» **What the task asks**
Return, from the data below, each line that contains the word "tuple".

» **Extracted records**
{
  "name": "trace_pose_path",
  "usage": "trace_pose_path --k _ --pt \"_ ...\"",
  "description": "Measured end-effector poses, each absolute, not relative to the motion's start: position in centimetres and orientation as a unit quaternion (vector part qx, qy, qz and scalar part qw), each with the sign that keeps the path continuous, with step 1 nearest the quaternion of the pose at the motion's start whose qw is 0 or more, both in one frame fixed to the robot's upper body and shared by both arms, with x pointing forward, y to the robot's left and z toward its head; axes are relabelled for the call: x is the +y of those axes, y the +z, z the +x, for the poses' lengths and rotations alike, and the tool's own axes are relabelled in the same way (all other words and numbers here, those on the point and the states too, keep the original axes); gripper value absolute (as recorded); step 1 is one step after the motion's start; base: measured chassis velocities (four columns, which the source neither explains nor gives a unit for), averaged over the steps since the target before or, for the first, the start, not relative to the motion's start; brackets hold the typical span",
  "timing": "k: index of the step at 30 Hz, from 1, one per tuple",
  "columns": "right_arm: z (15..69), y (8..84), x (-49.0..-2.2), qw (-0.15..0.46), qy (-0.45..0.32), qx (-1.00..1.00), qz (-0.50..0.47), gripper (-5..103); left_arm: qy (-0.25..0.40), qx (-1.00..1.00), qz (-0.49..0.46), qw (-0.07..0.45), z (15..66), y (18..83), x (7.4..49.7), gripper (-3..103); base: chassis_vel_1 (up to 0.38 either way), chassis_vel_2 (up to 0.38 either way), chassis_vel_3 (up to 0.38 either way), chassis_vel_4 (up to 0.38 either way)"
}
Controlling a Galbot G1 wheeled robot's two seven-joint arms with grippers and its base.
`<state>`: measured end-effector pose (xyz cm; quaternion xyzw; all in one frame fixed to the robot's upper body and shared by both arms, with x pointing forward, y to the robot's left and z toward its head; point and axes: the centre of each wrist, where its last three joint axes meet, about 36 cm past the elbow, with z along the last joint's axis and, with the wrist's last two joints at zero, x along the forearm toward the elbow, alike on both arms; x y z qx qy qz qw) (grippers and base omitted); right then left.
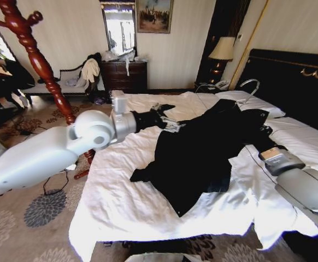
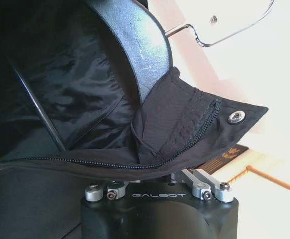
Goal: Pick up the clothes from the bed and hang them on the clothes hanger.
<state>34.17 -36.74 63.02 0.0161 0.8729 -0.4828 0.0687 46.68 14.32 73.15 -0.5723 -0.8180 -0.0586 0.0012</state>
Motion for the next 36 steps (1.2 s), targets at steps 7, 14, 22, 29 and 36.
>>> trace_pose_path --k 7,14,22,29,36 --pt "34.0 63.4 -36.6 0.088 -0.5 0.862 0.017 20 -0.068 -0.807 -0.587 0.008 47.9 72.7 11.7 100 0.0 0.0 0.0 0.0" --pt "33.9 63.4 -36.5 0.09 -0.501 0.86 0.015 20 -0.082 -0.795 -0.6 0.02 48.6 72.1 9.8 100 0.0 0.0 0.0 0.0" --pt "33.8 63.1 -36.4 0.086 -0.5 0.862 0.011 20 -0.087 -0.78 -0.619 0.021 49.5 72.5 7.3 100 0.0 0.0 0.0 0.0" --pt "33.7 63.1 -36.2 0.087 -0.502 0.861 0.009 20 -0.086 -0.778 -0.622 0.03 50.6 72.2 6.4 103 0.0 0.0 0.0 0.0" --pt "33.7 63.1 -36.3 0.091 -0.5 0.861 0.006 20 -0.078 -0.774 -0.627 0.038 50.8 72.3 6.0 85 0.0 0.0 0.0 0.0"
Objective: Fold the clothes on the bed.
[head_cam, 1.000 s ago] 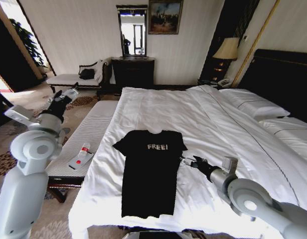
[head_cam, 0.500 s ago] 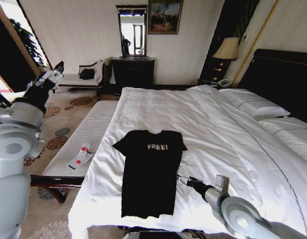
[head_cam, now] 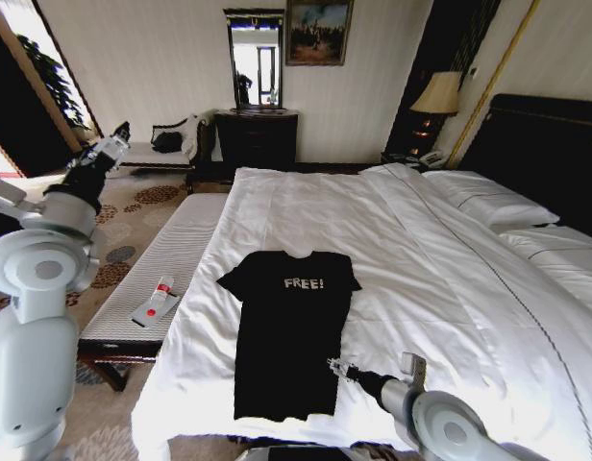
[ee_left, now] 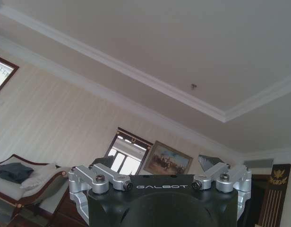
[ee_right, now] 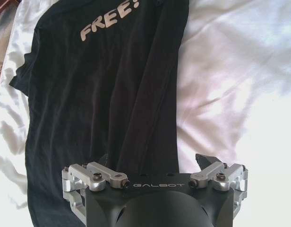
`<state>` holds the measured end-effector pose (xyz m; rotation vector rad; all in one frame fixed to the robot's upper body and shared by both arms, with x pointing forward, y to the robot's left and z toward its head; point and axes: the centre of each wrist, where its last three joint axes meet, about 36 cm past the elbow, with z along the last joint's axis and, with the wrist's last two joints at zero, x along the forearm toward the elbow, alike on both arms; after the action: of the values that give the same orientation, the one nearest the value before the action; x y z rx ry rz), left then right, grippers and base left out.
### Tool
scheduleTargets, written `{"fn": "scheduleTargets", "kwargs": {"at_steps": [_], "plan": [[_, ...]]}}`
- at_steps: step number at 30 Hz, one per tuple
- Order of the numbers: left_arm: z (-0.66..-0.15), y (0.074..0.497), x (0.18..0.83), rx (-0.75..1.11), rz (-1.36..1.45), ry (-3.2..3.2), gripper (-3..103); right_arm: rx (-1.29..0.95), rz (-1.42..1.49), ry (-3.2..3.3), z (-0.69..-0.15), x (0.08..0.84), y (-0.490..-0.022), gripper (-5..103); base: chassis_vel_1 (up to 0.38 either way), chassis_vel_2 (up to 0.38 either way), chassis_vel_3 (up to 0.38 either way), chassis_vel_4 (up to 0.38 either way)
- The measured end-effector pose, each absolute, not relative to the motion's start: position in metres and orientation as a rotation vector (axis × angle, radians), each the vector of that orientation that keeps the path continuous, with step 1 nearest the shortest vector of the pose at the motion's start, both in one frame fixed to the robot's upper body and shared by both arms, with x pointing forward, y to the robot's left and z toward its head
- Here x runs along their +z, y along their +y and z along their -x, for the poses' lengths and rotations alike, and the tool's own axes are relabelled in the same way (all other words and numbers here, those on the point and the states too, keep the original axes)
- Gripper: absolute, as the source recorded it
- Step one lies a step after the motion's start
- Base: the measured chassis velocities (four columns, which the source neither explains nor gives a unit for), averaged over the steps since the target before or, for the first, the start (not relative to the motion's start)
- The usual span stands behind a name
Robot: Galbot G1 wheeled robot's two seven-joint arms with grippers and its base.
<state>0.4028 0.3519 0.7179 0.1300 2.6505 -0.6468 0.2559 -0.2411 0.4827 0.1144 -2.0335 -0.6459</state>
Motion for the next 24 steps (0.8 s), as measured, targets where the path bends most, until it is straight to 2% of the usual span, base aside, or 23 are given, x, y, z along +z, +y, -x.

» **Task solution**
  "timing": "k: index of the step at 30 Hz, from 1, one per tuple",
- at_steps: step number at 30 Hz, one per tuple

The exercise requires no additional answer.